Logistic regression 

**Course:** Causal Inference

**Topic:** Logistic Regression

Say, you need to predict the probability of someone being in a good vs. bad health given a set of 
inputs: i) college education (yes or no); ii) income (high vs. low); and iii) insured vs uninsured.

For the sake of simplicity, we are going to assume a super simple DGP as follows: 

1. College education boosts health by 10 percent.
2. Income boosts health by 20 percent.
3. 40 percent more people from higher income households have college education.
4. Having insurance boosts health by 5 percent.

We can use the Linear Probability Model (LPM), as we did in the previous lecture -- the estimates from a 
properly specified model will be close to the true parameters. What if we have to estimate probability 
of someone being in good health? In this case, LPM does 
not gurantee that the probabilities are restricted between 0 and 1. 

Logistical regression is a tool that is used to model binary outcome. It uses a logistic function to restrict 
probabilities between values of 0 and 1. So how does it work?

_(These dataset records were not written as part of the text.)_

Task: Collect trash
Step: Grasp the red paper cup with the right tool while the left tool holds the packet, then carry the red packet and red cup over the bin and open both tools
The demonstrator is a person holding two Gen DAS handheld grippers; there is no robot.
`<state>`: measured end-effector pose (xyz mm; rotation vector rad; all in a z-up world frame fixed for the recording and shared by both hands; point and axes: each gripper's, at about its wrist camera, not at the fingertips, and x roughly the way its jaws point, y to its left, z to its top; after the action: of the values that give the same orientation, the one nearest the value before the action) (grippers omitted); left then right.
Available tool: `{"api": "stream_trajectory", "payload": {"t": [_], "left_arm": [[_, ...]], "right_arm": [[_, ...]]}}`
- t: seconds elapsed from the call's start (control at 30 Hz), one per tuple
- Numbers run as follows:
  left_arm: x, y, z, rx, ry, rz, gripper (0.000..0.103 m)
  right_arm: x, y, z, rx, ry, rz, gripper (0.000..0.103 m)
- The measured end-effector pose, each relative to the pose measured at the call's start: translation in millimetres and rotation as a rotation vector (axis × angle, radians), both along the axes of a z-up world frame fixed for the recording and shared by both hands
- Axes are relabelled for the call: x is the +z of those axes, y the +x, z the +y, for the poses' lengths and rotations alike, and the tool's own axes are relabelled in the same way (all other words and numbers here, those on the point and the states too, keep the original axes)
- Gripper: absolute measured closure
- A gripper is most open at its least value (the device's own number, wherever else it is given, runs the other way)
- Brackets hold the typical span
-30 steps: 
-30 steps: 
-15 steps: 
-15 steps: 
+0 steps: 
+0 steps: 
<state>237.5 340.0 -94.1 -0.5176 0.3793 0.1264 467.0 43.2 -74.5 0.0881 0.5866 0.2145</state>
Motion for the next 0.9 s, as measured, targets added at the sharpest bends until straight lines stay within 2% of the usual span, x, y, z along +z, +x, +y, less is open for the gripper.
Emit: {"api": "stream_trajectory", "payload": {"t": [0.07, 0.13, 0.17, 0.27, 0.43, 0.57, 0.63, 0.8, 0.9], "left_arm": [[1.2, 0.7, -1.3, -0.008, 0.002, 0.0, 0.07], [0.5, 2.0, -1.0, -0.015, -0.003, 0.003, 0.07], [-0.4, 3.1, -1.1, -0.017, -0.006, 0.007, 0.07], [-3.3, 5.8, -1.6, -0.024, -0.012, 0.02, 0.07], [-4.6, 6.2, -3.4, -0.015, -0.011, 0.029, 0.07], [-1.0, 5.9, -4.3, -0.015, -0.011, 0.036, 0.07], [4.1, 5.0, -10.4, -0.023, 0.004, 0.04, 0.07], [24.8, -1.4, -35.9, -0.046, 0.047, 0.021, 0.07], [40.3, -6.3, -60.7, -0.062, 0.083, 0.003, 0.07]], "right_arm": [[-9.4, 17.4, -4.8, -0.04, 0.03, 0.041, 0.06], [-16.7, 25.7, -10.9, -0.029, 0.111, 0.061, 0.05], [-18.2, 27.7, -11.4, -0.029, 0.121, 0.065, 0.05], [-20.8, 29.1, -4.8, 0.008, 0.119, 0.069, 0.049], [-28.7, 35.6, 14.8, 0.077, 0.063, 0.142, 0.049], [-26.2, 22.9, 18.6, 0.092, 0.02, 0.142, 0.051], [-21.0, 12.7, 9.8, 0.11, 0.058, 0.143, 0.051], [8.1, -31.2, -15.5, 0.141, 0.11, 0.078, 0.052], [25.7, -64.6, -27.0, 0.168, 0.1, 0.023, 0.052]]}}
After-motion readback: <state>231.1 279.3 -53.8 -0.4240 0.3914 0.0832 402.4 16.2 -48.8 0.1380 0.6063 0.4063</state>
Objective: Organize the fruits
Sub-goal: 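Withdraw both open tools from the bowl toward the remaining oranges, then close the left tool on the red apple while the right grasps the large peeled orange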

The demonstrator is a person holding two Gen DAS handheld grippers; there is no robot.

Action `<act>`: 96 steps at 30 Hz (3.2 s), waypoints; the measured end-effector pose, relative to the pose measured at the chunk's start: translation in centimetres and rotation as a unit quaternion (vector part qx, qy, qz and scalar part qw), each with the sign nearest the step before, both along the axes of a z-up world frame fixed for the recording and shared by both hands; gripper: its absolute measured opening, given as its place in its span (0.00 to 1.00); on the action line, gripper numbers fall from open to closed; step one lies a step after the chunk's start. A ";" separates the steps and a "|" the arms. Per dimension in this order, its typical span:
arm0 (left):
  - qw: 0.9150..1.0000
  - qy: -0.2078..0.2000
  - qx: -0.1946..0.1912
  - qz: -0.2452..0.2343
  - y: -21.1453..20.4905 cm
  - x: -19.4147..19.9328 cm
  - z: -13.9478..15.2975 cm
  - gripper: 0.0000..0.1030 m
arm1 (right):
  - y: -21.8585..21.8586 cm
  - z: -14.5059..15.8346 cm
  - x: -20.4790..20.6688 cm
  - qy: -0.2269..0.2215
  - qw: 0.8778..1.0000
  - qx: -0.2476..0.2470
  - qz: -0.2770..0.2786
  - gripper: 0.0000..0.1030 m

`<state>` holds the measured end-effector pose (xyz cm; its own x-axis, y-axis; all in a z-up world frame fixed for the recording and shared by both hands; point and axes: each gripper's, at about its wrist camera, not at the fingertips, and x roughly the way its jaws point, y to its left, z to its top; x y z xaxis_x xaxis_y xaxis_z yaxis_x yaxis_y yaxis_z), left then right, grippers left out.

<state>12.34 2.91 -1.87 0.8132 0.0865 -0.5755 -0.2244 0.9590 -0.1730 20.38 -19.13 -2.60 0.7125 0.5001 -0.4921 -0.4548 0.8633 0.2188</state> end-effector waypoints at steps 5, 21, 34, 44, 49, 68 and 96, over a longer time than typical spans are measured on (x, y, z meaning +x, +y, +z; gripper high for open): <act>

Let's first write probabilities as follows:
$$
p = h_\theta(X) = \sigma(\theta X)
$$

here, $\sigma(.)$ is the logistic function, defined as:

$$
\sigma(z) = \frac{1}{(1 + exp(-z))} 
$$

This $\sigma()$ is also known as the sigmoid function. To see this, let's take a look 
at the following graph.

In [None]:

# import necessary libraries
import numpy as np    
import pandas as pd
import matplotlib.pyplot as plt

from sklearn.linear_model import LinearRegression
from sklearn.linear_model import LogisticRegression
from sklearn.preprocessing import add_dummy_feature

from pathlib import Path

# generate numbers from -5 to 5
z = np.linspace(-5, 5, 1000)
print(z)
# compute logistic values (note that these are probabilities)
sigma_z = 1/(1 + np.exp(-z))

plt.figure(figsize=(10, 8))
plt.plot(z, sigma_z)
plt.xlabel('z')
plt.title('A sigmoid function')
plt.ylabel('probability')
plt.show()

Note that the graph is S-shaped -- negative z values will have probabilities less than 0, whereas the positive z values will have 
probablities greater than 0. The probabilities on the vertical axis are constrained between 0 and 1. 
 
The input of the sigmoid function is: $z=\theta X$, which will help us attain probabilities. $X$ and $\theta$ are the inputs and the 
parameters of interest, respectively.
 
Using these probability values, one can classify. For example:

$y_i = 1$ if $\hat{p}\geq 0.5$ or else 0.    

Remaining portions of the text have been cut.